The following C++ code demonstrates loading a large presentation (for example, 2 GB):
auto filePath = u"LargePresentation.pptx";
auto loadOptions = MakeObject<LoadOptions>();
// Choose the KeepLocked behavior—the presentation file will remain locked for the lifetime of
// the Presentation instance, but it does not need to be loaded into memory or copied to a temporary file.
loadOptions->get_BlobManagementOptions()->set_PresentationLockingBehavior(PresentationLockingBehavior::KeepLocked);
loadOptions->get_BlobManagementOptions()->set_IsTemporaryFilesAllowed(true);
loadOptions->get_BlobManagementOptions()->set_MaxBlobsBytesInMemory(10 * 1024 * 1024); // 10 MB
auto presentation = MakeObject<Presentation>(filePath, loadOptions);
// The large presentation has been loaded and can be used, while memory consumption remains low.
// Make changes to the presentation.
presentation->get_Slide(0)->set_Name(u"Large presentation");
// Save the presentation to another file. Memory consumption remains low during this operation.
presentation->Save(u"LargePresentation-copy.pptx", SaveFormat::Pptx);
// Don't do this! An I/O exception will be thrown because the file is locked until the presentation object is disposed.
File::Delete(filePath);
presentation->Dispose();
// It is OK to do it here. The source file is no longer locked by the presentation object.
File::Delete(filePath);
Info
To work around certain limitations when working with streams, Aspose.Slides may copy a stream’s contents. Loading a large presentation from a stream causes the presentation to be copied and can slow loading. Therefore, when you need to load a large presentation, we strongly recommend using the presentation file path rather than a stream.
When creating a presentation that contains large objects (video, audio, high-resolution images, etc.), you can use BLOB management to reduce memory consumption.

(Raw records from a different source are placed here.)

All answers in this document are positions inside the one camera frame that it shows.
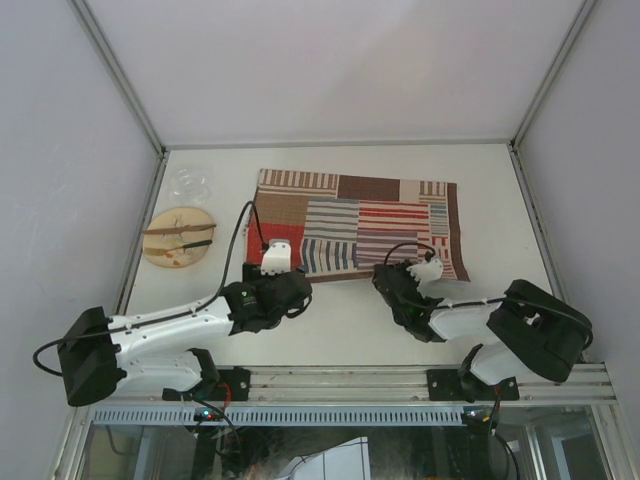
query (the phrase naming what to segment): glass panel
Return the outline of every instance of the glass panel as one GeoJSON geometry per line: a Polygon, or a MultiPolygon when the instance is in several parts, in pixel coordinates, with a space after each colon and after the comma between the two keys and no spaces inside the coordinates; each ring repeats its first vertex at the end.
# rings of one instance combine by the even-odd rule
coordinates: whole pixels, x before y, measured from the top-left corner
{"type": "Polygon", "coordinates": [[[188,480],[196,439],[183,426],[92,425],[79,480],[188,480]]]}
{"type": "Polygon", "coordinates": [[[318,454],[357,439],[372,479],[607,480],[587,412],[503,407],[495,437],[491,407],[465,408],[465,427],[248,426],[236,437],[205,425],[92,426],[79,478],[313,480],[302,474],[318,454]]]}

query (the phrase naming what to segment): red fabric patch
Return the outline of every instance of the red fabric patch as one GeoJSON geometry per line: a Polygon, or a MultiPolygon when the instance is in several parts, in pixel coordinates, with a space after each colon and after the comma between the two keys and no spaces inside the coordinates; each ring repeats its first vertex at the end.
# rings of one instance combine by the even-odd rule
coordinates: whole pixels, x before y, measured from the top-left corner
{"type": "MultiPolygon", "coordinates": [[[[267,242],[271,239],[289,240],[291,243],[291,268],[302,265],[302,237],[304,237],[304,225],[282,225],[279,223],[261,222],[262,234],[267,242]]],[[[256,222],[251,218],[247,240],[247,262],[260,265],[262,263],[262,245],[256,222]]]]}

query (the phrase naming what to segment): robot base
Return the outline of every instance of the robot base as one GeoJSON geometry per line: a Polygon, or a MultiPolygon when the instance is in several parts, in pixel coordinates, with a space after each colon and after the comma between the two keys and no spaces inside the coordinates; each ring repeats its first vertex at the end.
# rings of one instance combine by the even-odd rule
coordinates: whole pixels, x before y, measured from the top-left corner
{"type": "MultiPolygon", "coordinates": [[[[427,384],[429,386],[429,401],[431,402],[471,402],[495,401],[496,390],[493,385],[483,385],[477,388],[470,398],[469,392],[462,388],[462,382],[457,368],[433,368],[427,370],[427,384]]],[[[500,385],[502,392],[500,400],[520,400],[520,392],[516,378],[507,378],[500,385]]]]}

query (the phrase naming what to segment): white table surface
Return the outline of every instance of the white table surface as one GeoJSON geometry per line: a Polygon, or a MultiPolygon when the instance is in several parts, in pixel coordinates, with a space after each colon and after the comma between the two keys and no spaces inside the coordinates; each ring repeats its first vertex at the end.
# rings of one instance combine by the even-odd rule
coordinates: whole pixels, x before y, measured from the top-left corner
{"type": "MultiPolygon", "coordinates": [[[[184,269],[141,259],[128,313],[188,303],[213,293],[233,227],[253,198],[261,168],[364,175],[458,184],[462,256],[470,283],[441,287],[451,298],[499,296],[516,278],[550,291],[505,145],[297,147],[172,151],[154,216],[178,206],[169,178],[183,168],[207,176],[207,210],[218,228],[205,258],[184,269]]],[[[234,250],[228,282],[241,279],[244,238],[234,250]]],[[[274,330],[206,342],[218,365],[445,365],[459,363],[477,339],[446,344],[415,340],[393,322],[370,280],[315,284],[313,303],[274,330]]]]}

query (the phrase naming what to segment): striped fabric
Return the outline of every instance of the striped fabric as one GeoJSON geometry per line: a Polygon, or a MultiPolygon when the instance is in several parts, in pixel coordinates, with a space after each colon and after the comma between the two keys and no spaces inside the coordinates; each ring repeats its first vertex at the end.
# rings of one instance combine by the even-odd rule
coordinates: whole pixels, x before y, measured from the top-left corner
{"type": "MultiPolygon", "coordinates": [[[[454,183],[261,170],[255,200],[265,235],[288,239],[292,267],[300,262],[311,281],[368,277],[402,242],[431,246],[444,263],[445,278],[469,280],[454,183]]],[[[390,261],[417,260],[425,250],[402,247],[390,261]]],[[[262,261],[253,216],[247,261],[262,261]]]]}
{"type": "Polygon", "coordinates": [[[359,208],[357,200],[309,199],[304,225],[305,238],[355,241],[359,208]]]}
{"type": "Polygon", "coordinates": [[[302,266],[310,278],[324,274],[356,272],[355,242],[304,238],[302,266]]]}
{"type": "MultiPolygon", "coordinates": [[[[415,242],[415,232],[358,230],[357,254],[359,270],[370,271],[376,263],[384,261],[387,252],[395,245],[403,242],[415,242]]],[[[401,262],[407,258],[415,259],[418,255],[416,245],[400,247],[389,257],[392,263],[401,262]]]]}
{"type": "Polygon", "coordinates": [[[429,210],[419,203],[360,202],[359,229],[429,232],[429,210]]]}
{"type": "Polygon", "coordinates": [[[278,195],[313,195],[335,198],[339,175],[328,173],[261,170],[258,189],[278,195]]]}

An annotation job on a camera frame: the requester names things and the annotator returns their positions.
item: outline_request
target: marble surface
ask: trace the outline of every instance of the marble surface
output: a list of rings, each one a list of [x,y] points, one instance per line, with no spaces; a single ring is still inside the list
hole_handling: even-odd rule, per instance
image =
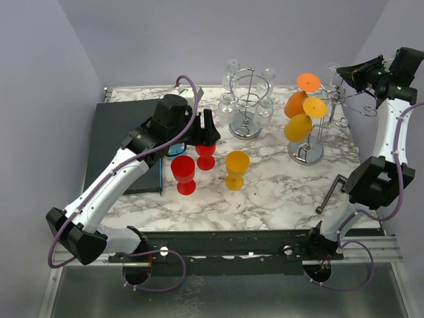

Control External Resources
Aspose.Slides provides the IResourceLoadingCallback interface that lets you manage external resources. The following C++ code shows how to use the IResourceLoadingCallback interface:
class ImageLoadingHandler : public IResourceLoadingCallback
{
public:
ResourceLoadingAction ResourceLoading(SharedPtr<IResourceLoadingArgs> args) override
{
if (args->get_OriginalUri().EndsWith(u".jpg"))
{
try
{
// Load a substitute image.
auto imageData = File::ReadAllBytes(u"aspose-logo.jpg");
args->SetData(imageData);
return ResourceLoadingAction::UserProvided;
}
catch (Exception&)
{
return ResourceLoadingAction::Skip;
}
}
else if (args->get_OriginalUri().EndsWith(u".png"))
{
// Set a substitute URL.
args->set_Uri(u"http://www.google.com/images/logos/ps_logo2.png");
return ResourceLoadingAction::Default;
}
// Skip all other images.
return ResourceLoadingAction::Skip;
}
};
auto loadOptions = MakeObject<LoadOptions>();
loadOptions->set_ResourceLoadingCallback(MakeObject<ImageLoadingHandler>());
auto presentation = MakeObject<Presentation>(u"Sample.pptx", loadOptions);
Load Presentations Without Embedded Binary Objects
A PowerPoint presentation can contain the following types of embedded binary objects:
- VBA project (accessible via IPresentation::get_VbaProject);
- OLE object embedded data (accessible via IOleEmbeddedDataInfo::get_EmbeddedFileData);
- ActiveX control binary data (accessible via IControl::get_ActiveXControlBinary).
Using the ILoadOptions::set_DeleteEmbeddedBinaryObjects method, you can load a presentation without any embedded binary objects.
This method is useful for removing potentially malicious binary content. The following C++ code demonstrates how to load a presentation without any embedded binary content:
auto loadOptions = MakeObject<LoadOptions>();
loadOptions->set_DeleteEmbeddedBinaryObjects(true);
auto presentation = MakeObject<Presentation>(u"malware.ppt", loadOptions);
// Perform operations on the presentation.